Entries supplied Block Start

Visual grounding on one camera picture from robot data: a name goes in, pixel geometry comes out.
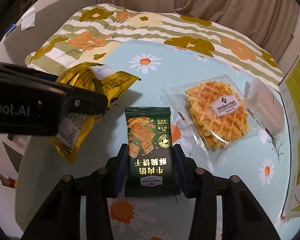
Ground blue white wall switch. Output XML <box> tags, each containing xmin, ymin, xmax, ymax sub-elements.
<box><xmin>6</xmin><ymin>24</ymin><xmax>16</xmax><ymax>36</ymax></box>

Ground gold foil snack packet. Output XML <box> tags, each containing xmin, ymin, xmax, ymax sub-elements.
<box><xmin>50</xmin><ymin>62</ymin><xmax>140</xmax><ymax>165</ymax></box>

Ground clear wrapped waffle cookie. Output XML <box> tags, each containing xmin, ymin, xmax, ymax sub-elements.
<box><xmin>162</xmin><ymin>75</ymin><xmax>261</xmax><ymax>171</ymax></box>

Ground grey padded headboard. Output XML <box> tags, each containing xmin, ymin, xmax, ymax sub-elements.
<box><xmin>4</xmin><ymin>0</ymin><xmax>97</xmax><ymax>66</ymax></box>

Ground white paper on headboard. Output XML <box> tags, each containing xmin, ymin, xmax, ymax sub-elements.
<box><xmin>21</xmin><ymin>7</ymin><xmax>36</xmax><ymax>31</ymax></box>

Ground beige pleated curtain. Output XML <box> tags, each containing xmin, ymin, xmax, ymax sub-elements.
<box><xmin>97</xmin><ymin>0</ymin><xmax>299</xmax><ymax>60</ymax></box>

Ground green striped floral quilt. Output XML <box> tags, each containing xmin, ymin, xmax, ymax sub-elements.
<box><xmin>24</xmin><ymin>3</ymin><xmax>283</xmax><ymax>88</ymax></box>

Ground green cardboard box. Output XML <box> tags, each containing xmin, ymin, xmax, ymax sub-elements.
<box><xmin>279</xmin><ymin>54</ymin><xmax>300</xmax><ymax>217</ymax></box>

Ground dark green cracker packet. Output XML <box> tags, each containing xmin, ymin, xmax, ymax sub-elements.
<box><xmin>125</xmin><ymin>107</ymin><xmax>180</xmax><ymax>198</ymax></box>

Entries supplied Block End
Entries supplied Block Start

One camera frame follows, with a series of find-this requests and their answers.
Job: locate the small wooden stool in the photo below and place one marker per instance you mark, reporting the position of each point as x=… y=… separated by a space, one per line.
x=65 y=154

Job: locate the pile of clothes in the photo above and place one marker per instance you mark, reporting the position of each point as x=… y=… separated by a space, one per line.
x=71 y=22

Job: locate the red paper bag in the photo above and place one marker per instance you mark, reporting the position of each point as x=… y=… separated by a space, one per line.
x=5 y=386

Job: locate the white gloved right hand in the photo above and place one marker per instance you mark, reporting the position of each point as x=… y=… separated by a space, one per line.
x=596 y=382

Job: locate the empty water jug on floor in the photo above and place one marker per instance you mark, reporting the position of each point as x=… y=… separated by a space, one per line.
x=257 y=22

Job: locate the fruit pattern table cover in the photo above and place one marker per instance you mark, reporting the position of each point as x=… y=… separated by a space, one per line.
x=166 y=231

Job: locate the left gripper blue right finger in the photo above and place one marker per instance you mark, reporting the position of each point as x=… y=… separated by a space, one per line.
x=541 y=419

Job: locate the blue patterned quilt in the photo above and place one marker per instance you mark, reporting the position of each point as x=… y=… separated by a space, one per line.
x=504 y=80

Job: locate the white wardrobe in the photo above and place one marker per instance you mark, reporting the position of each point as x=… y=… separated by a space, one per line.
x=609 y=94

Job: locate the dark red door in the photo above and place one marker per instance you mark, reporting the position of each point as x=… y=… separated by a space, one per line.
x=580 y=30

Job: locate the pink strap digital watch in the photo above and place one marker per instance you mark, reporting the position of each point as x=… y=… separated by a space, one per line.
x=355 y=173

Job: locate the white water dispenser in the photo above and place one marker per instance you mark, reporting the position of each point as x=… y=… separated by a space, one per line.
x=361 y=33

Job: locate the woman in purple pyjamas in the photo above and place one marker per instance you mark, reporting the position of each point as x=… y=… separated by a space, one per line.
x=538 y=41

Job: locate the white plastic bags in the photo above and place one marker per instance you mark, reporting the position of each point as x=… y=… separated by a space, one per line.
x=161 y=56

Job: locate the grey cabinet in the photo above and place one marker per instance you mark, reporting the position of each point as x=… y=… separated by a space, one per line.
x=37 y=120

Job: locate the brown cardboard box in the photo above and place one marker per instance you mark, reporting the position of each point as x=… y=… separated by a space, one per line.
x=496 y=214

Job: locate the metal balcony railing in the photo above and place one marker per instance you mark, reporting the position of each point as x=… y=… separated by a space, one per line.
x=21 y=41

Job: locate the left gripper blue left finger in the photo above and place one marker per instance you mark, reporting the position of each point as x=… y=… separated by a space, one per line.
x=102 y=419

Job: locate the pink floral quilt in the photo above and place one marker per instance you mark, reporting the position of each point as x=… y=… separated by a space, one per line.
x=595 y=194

Entries supplied Block End
Entries supplied Block Start

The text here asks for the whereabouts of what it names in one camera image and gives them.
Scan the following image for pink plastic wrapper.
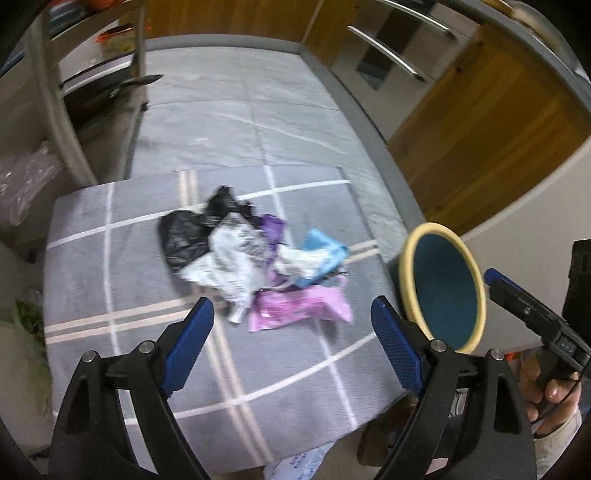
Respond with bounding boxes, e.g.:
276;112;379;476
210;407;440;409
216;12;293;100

Entries supplied Block End

- [What you should do]: Please return all lines from the records that hold the word "with".

- [Solution for this problem]:
One camera frame follows, with a series of find-this requests and their answers.
Respond with bounding boxes, e.g.:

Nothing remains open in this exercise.